Search the data for the string "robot", and report each line where it is found.

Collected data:
###
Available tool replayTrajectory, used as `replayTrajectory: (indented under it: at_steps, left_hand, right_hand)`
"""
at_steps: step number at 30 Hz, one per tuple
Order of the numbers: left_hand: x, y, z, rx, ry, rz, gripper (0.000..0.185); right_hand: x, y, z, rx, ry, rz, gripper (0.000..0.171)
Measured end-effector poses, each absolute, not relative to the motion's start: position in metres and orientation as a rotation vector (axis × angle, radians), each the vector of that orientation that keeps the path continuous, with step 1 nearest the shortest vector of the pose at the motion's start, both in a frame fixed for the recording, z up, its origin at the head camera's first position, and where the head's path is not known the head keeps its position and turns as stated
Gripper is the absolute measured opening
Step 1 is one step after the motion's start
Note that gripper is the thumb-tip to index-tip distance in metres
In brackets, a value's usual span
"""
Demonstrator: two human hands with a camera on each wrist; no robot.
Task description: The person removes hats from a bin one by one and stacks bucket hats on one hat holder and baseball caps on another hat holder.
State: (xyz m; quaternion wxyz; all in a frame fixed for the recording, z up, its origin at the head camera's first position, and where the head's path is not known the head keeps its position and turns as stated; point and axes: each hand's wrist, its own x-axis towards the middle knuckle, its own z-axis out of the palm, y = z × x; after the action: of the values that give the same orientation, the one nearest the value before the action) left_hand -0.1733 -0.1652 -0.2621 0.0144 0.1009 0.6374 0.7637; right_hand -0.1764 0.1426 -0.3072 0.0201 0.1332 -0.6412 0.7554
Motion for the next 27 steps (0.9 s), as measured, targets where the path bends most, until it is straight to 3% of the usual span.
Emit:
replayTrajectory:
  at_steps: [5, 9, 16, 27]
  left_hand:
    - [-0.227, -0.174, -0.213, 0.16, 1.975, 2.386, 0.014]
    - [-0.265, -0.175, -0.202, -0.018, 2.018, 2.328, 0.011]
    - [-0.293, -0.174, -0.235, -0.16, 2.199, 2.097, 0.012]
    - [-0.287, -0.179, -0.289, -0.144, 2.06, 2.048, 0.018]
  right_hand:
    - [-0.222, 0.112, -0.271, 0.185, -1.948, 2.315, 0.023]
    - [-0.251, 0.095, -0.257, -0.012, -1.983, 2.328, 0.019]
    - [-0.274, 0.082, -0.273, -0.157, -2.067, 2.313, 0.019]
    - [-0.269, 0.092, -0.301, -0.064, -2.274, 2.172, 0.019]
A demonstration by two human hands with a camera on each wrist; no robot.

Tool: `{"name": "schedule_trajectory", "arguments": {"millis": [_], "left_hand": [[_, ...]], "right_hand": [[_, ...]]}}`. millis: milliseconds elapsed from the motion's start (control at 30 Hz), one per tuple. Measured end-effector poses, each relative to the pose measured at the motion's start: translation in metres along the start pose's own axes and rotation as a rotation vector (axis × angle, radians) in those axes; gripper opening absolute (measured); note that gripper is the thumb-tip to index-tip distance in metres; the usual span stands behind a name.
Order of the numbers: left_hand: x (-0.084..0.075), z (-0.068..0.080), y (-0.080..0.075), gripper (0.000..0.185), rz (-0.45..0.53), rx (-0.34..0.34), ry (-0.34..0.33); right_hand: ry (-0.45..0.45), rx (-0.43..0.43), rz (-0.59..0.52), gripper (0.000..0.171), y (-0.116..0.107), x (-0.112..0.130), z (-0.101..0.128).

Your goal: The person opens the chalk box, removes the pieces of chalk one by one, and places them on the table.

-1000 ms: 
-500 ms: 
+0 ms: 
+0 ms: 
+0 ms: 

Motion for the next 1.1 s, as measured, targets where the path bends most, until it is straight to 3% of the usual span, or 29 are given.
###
Response for this exercise:
Demonstrator: two human hands with a camera on each wrist; no robot.
A demonstration by two human hands with a camera on each wrist; no robot.

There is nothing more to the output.